EXERCISE DESCRIPTION
Quote the whole listing verbatim.
☆ ☆ ☆ ☆ ☆ ☆ ☆
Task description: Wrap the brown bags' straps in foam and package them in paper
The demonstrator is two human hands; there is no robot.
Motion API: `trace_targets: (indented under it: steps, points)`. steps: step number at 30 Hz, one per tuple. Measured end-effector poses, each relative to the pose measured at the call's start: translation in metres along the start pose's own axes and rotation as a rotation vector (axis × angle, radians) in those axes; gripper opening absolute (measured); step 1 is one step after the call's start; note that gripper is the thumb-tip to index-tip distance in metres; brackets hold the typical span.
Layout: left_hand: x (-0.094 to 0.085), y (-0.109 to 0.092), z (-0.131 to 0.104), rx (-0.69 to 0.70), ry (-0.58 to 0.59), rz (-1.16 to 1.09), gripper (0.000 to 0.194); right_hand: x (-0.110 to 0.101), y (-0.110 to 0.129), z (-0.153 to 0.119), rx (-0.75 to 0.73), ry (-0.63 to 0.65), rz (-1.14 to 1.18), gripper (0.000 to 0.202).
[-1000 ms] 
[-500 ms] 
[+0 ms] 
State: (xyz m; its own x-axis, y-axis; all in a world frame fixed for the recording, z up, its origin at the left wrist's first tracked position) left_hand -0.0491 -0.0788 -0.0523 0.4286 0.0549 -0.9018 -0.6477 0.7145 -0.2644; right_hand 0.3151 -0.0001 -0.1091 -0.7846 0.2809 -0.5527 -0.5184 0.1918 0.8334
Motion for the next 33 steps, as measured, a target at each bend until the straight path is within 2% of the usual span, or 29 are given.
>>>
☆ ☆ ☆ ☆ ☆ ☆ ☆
EXERCISE SOLUTION
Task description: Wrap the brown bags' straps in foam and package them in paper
The demonstrator is two human hands; there is no robot.
Motion API: `trace_targets: (indented under it: steps, points)`. steps: step number at 30 Hz, one per tuple. Measured end-effector poses, each relative to the pose measured at the call's start: translation in metres along the start pose's own axes and rotation as a rotation vector (axis × angle, radians) in those axes; gripper opening absolute (measured); step 1 is one step after the call's start; note that gripper is the thumb-tip to index-tip distance in metres; brackets hold the typical span.
Layout: left_hand: x (-0.094 to 0.085), y (-0.109 to 0.092), z (-0.131 to 0.104), rx (-0.69 to 0.70), ry (-0.58 to 0.59), rz (-1.16 to 1.09), gripper (0.000 to 0.194); right_hand: x (-0.110 to 0.101), y (-0.110 to 0.129), z (-0.153 to 0.119), rx (-0.75 to 0.73), ry (-0.63 to 0.65), rz (-1.14 to 1.18), gripper (0.000 to 0.202).
[-1000 ms] 
[-500 ms] 
[+0 ms] 
State: (xyz m; its own x-axis, y-axis; all in a world frame fixed for the recording, z up, its origin at the left wrist's first tracked position) left_hand -0.0491 -0.0788 -0.0523 0.4286 0.0549 -0.9018 -0.6477 0.7145 -0.2644; right_hand 0.3151 -0.0001 -0.1091 -0.7846 0.2809 -0.5527 -0.5184 0.1918 0.8334
Motion for the next 33 steps, as measured, a target at each bend until the straight path is within 2% of the usual span, or 29 are given.
>>>

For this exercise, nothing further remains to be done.